'Fargo' season 2 scoop: Next season set in 1979, more
You know how in FX’s Fargo there were all those cryptic references to Lou Solverson’s (Keith Carradine) traumatic case in Sioux Falls back in 1979?
That case is the focus of Fargo season 2.
Writer-producer Noah Hawley spoke to reporters at the Television Critics Association’s press tour in Beverly Hills on Monday, hours after FX officially confirmed that the Emmy-lauded show will get a 10-episode second season.
Hawley said the next season is set in 1979 and will feature a 33-year-old version of Solverson, a state cop recently back from fighting in the Vietnam War. “He thought he left the war behind, but he came back and here it is, it’s domestic,” the writer-producer teased. “We will meet Molly’s mother, who was not a character in season 1 … and we’ll learn what happened to her. Ben Schmidt [the police lieutenant played by Peter Breitmayer in the first season] will factor in there somewhere. … There were a lot of clues left in the first season and we’ll do our best to hit those.”
The writer noted the first season’s cinematic inspirations were the Coen brothers films Fargo, No Country for Old Men, and A Serious Man. Season 2 will be Fargo, Miller’s Crossing, and The Man Who Wasn’t There. “Let the internet speculation begin,” he said.

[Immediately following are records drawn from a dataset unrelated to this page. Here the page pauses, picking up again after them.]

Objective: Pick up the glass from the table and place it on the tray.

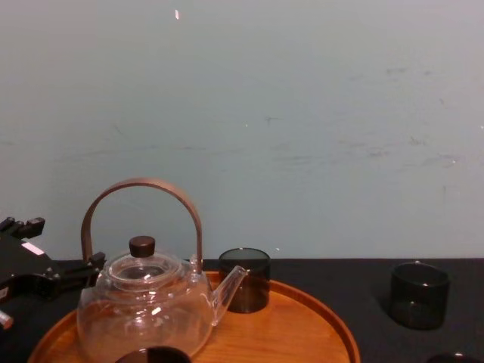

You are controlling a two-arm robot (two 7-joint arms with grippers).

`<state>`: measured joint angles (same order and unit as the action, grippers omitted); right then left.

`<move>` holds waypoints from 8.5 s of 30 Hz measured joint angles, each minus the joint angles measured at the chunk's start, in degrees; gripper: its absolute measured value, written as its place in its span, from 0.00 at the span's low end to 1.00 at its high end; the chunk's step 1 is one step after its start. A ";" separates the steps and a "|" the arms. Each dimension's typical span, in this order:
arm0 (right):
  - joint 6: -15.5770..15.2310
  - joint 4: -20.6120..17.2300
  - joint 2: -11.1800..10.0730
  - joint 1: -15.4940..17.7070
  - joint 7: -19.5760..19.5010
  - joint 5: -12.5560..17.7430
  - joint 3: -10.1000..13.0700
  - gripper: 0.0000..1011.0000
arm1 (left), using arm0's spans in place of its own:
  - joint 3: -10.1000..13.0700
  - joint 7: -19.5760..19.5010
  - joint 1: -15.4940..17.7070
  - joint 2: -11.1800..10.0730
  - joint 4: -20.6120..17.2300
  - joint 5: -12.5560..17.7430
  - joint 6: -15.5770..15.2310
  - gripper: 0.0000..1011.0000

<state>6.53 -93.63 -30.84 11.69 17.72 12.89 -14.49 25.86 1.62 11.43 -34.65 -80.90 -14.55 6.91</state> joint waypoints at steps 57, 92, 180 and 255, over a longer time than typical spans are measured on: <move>-1.27 5.49 5.03 -6.14 4.03 -2.32 -0.51 0.91 | 0.00 0.00 0.00 0.00 0.00 0.00 0.00 1.00; -5.95 1.18 8.13 -14.06 4.91 -5.97 -6.80 0.91 | 0.00 0.00 0.00 0.00 0.00 0.00 0.00 1.00; -4.64 12.33 14.70 -20.53 6.27 -8.87 -14.55 0.99 | 0.00 0.00 0.00 0.00 0.00 0.00 0.00 1.00; -10.39 16.58 10.68 -22.32 -0.38 -4.83 3.59 0.99 | 0.00 0.00 0.00 0.00 0.00 0.00 0.00 1.00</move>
<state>-3.86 -77.05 -20.16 -10.63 17.34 8.06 -10.90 25.86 1.62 11.43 -34.65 -80.90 -14.55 6.91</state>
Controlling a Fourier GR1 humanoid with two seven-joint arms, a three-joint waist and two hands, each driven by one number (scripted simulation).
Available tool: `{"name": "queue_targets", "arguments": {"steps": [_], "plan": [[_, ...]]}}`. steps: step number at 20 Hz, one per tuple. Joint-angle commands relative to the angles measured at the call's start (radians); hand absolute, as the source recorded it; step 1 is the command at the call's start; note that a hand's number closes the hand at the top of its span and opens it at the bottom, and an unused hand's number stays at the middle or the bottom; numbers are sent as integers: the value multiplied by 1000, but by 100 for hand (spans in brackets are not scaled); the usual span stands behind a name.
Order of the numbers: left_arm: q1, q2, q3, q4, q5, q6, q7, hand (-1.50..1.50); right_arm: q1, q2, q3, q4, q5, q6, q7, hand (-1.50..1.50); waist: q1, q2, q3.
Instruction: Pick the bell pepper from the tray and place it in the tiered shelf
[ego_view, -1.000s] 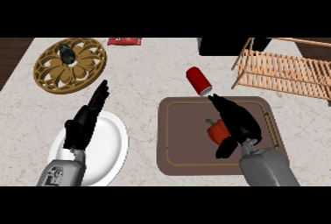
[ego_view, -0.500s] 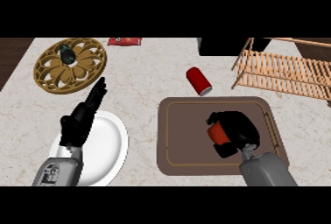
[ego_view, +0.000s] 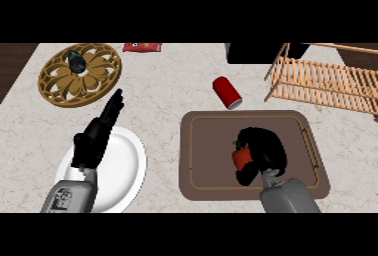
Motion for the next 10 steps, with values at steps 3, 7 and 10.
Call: {"name": "queue_targets", "arguments": {"steps": [3, 7, 10], "plan": [[-26, 17, 33, 60, 18, -23, -47, 0, -12, 35, 95, -86, -59, -101, 276, 150, -3, 1, 1], [4, 3, 13, 11, 3, -7, -18, 0, -28, 35, 181, -105, -101, -291, 318, 150, 4, 1, 1], [-9, 8, 4, 1, 1, -16, 11, 0, -53, 36, 187, -255, -168, -381, 340, 150, 3, -2, 2]]}}
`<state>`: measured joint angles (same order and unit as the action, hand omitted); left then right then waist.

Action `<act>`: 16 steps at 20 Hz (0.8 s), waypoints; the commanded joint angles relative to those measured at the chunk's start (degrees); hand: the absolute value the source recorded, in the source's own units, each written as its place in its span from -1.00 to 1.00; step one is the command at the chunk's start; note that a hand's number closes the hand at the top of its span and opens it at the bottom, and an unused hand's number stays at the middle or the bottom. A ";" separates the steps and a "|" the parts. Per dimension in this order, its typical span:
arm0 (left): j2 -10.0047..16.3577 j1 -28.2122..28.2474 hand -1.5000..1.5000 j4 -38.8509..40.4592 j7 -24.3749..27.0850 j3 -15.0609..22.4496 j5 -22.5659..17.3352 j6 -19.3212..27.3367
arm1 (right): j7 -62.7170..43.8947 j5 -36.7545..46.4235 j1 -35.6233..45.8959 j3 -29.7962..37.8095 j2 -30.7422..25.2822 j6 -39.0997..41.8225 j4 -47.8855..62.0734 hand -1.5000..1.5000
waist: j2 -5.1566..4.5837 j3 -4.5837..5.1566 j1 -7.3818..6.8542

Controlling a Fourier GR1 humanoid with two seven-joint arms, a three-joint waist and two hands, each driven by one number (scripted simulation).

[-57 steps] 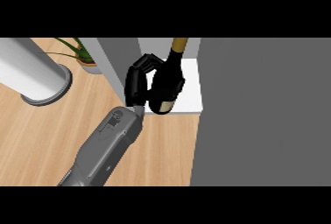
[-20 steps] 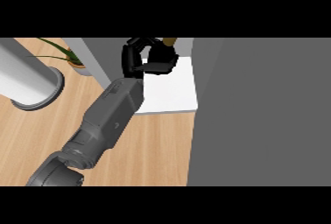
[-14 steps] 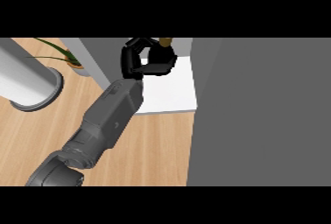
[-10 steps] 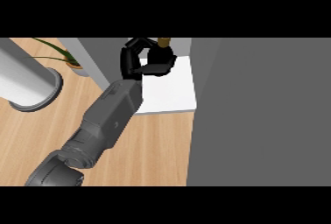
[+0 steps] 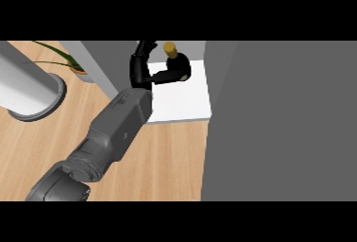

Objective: Pick up the wine, place it into the cabinet and close the cabinet

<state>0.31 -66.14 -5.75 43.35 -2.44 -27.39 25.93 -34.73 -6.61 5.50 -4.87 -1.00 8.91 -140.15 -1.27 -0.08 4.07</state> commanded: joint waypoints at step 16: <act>0.95 4.05 -1.00 0.58 3.68 -0.66 1.60 0.85 | -1.28 -2.85 -0.55 0.88 -0.36 0.56 -2.57 -1.00 | -0.12 0.17 -0.40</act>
<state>0.01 -63.70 -5.12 46.17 -2.64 -25.76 28.10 -33.72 -6.94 4.17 -5.03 -1.07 10.23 -140.12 -1.52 -0.02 4.54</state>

The story will be set in Sioux Falls, Luverne, and Fargo, and once again the show’s base of production will be Calgary in Alberta, Canada. FX expects the next season to premiere in fall, 2015.
Hawley confirmed the original cast will not return for season 2 (though noted to a few reporters afterward that having characters return in a presumed season 3 is possible—just not in back-to-back seasons). Even Carradine won’t appear next season, despite the second season’s lead being a younger version of his character (so there’s no framing device). “I think it’s going to be standalone as a period piece,” he said. Hawley noted that the American Horror Story model—using the same group of actors each season in an anthology series—doesn’t seem to be as suitable for Fargo, which tells true crime stories and uses a similar setting in the second season. “I would like nothing more than to see the continuing adventures of Molly and Gus, but it felt like it would be disingenuous to give them another crazy Coen brothers case,” he said. And while Hawley praised the AHS model for that show, he noted, “It gets hard to look past the actors. … I like the idea that the character comes first and hopefully the actor disappears into the role.”
“The subtitle will be Fargo: Backlash,” Hawley joked.